►

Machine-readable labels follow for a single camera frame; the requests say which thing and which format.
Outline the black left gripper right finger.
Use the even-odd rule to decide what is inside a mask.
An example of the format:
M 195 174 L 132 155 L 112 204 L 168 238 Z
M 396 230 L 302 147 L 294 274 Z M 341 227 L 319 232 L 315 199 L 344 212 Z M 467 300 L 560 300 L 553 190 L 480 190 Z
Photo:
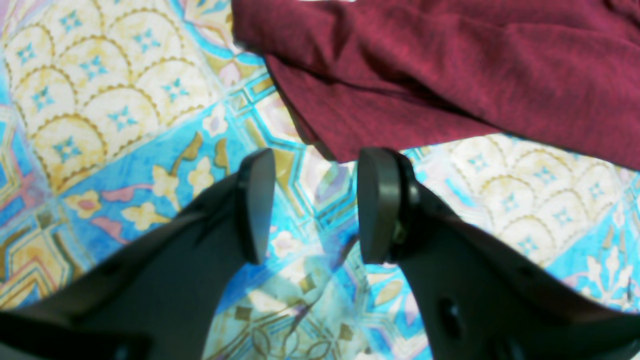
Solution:
M 423 186 L 410 160 L 384 147 L 357 161 L 365 264 L 396 264 L 435 360 L 630 360 L 639 316 L 556 280 Z

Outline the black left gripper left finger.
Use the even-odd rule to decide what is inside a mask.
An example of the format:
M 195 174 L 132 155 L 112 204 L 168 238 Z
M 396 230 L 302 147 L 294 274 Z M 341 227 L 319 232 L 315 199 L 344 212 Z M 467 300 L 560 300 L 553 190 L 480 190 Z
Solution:
M 63 289 L 1 312 L 3 360 L 200 360 L 224 291 L 268 251 L 275 155 L 263 148 L 174 219 Z

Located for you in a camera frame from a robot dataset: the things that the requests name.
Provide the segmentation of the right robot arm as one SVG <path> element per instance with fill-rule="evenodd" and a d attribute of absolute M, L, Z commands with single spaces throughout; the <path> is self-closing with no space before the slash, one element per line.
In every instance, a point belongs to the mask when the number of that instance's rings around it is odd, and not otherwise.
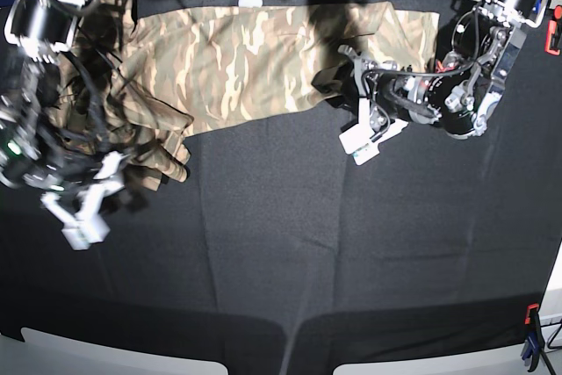
<path fill-rule="evenodd" d="M 102 98 L 71 47 L 78 24 L 101 0 L 15 0 L 4 27 L 6 41 L 24 59 L 19 86 L 1 97 L 1 182 L 42 192 L 42 205 L 62 224 L 74 250 L 100 243 L 109 228 L 100 215 L 104 200 L 125 187 L 126 154 L 109 140 Z M 54 126 L 48 109 L 55 89 L 48 70 L 66 58 L 83 79 L 85 111 L 93 127 Z"/>

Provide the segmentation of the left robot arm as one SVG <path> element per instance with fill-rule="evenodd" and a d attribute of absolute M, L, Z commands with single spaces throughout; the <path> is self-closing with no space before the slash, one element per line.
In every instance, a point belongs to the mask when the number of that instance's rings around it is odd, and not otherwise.
<path fill-rule="evenodd" d="M 482 135 L 501 101 L 527 31 L 543 21 L 550 0 L 479 0 L 456 23 L 451 48 L 432 72 L 378 63 L 342 45 L 350 70 L 343 81 L 357 93 L 357 122 L 339 140 L 357 165 L 408 124 L 435 126 L 450 137 Z"/>

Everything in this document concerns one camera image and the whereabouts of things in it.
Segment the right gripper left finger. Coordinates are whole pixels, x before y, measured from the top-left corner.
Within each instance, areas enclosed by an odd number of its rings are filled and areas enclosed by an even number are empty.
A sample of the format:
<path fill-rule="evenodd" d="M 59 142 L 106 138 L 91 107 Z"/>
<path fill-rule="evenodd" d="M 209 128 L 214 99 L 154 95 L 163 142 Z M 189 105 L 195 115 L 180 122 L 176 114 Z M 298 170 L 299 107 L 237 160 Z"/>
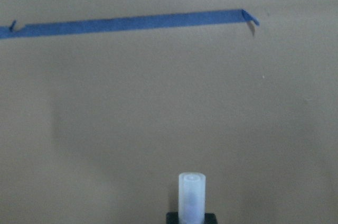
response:
<path fill-rule="evenodd" d="M 166 224 L 179 224 L 178 212 L 168 212 L 166 214 Z"/>

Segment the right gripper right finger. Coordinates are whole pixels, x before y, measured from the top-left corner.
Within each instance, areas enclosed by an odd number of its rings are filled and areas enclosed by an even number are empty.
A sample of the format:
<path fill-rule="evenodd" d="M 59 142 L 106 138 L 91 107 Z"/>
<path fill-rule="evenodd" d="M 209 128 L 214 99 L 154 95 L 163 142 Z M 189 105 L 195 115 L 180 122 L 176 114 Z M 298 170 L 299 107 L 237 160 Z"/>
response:
<path fill-rule="evenodd" d="M 214 213 L 205 213 L 204 224 L 218 224 L 216 215 Z"/>

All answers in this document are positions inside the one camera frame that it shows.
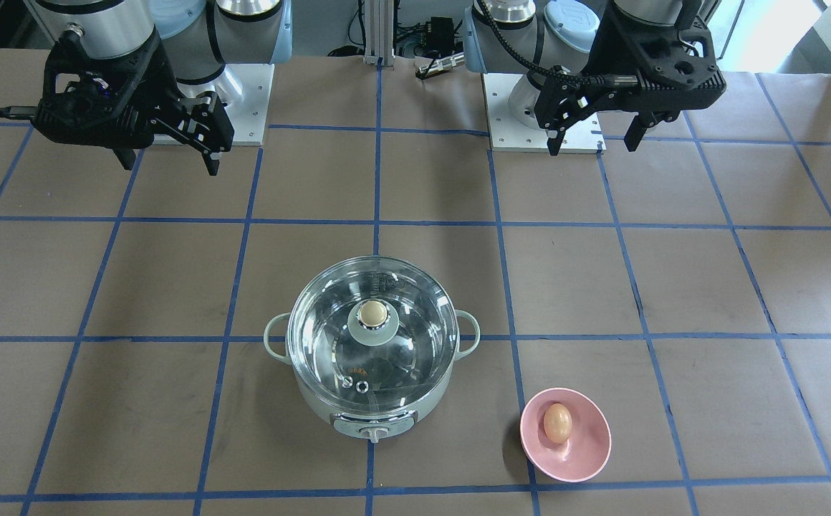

◄

#### ASSIGNMENT
In your copy, repeat the records above exactly and include no images.

#### EXERCISE SOLUTION
Machine-readable labels follow for a single camera frame; the requests say which thing and which format.
Outline the black left gripper right finger.
Use the even-odd rule to decide what is inside a mask.
An example of the format:
M 195 174 L 132 155 L 112 204 L 168 238 Z
M 396 230 L 302 147 L 294 274 Z M 341 227 L 319 232 L 315 199 L 344 212 Z M 467 300 L 560 300 L 553 190 L 480 190 Z
Photo:
Solution:
M 423 186 L 410 160 L 384 147 L 357 161 L 365 264 L 396 264 L 435 360 L 630 360 L 639 316 L 556 280 Z

Outline the black left gripper left finger.
Use the even-odd rule to decide what is inside a mask.
An example of the format:
M 195 174 L 132 155 L 112 204 L 168 238 Z
M 396 230 L 302 147 L 294 274 Z M 341 227 L 319 232 L 315 199 L 344 212 Z M 467 300 L 560 300 L 553 190 L 480 190 Z
Solution:
M 63 289 L 1 312 L 3 360 L 200 360 L 224 291 L 268 251 L 275 155 L 263 148 L 174 219 Z

Located for you in a camera frame from a robot dataset: the things that the requests name.
Provide the segmentation of the right robot arm as one SVG <path> element per instance with fill-rule="evenodd" and a d attribute of absolute M, L, Z commands with single spaces throughout; the <path> is self-closing with no space before the slash, one element per line.
In every instance, a point belongs to the mask when the number of that instance's rings around it is odd, and not otherwise.
<path fill-rule="evenodd" d="M 102 98 L 71 47 L 78 24 L 101 0 L 15 0 L 4 27 L 6 41 L 24 59 L 19 86 L 1 97 L 1 182 L 42 192 L 42 205 L 62 224 L 74 250 L 100 243 L 109 228 L 100 215 L 104 200 L 125 187 L 126 154 L 109 140 Z M 54 126 L 48 109 L 55 89 L 48 70 L 66 58 L 83 79 L 85 111 L 93 127 Z"/>

Provide the segmentation of the left robot arm as one SVG <path> element per instance with fill-rule="evenodd" and a d attribute of absolute M, L, Z commands with single spaces throughout; the <path> is self-closing with no space before the slash, one element per line.
In every instance, a point belongs to the mask when the number of that instance's rings around it is odd, and not otherwise.
<path fill-rule="evenodd" d="M 482 135 L 501 101 L 527 31 L 543 21 L 550 0 L 479 0 L 456 23 L 451 48 L 432 72 L 378 63 L 342 45 L 350 70 L 343 81 L 357 93 L 357 122 L 339 140 L 357 165 L 408 124 L 435 126 L 450 137 Z"/>

Everything in this document concerns one camera image and the whereabouts of things in it.
Segment the right gripper left finger. Coordinates are whole pixels, x before y, measured from the top-left corner.
Within each instance, areas enclosed by an odd number of its rings are filled and areas enclosed by an even number are empty.
A sample of the format:
<path fill-rule="evenodd" d="M 59 142 L 106 138 L 91 107 Z"/>
<path fill-rule="evenodd" d="M 209 128 L 214 99 L 154 95 L 163 142 Z M 189 105 L 195 115 L 180 122 L 176 114 Z M 298 170 L 299 107 L 237 160 Z"/>
response:
<path fill-rule="evenodd" d="M 166 224 L 179 224 L 178 212 L 168 212 L 166 214 Z"/>

Segment the right gripper right finger. Coordinates are whole pixels, x before y, measured from the top-left corner.
Within each instance, areas enclosed by an odd number of its rings are filled and areas enclosed by an even number are empty.
A sample of the format:
<path fill-rule="evenodd" d="M 59 142 L 106 138 L 91 107 Z"/>
<path fill-rule="evenodd" d="M 209 128 L 214 99 L 154 95 L 163 142 Z M 189 105 L 195 115 L 180 122 L 176 114 Z M 298 170 L 299 107 L 237 160 Z"/>
response:
<path fill-rule="evenodd" d="M 214 213 L 205 213 L 204 224 L 218 224 L 216 215 Z"/>

All answers in this document are positions inside the one camera frame that it shows.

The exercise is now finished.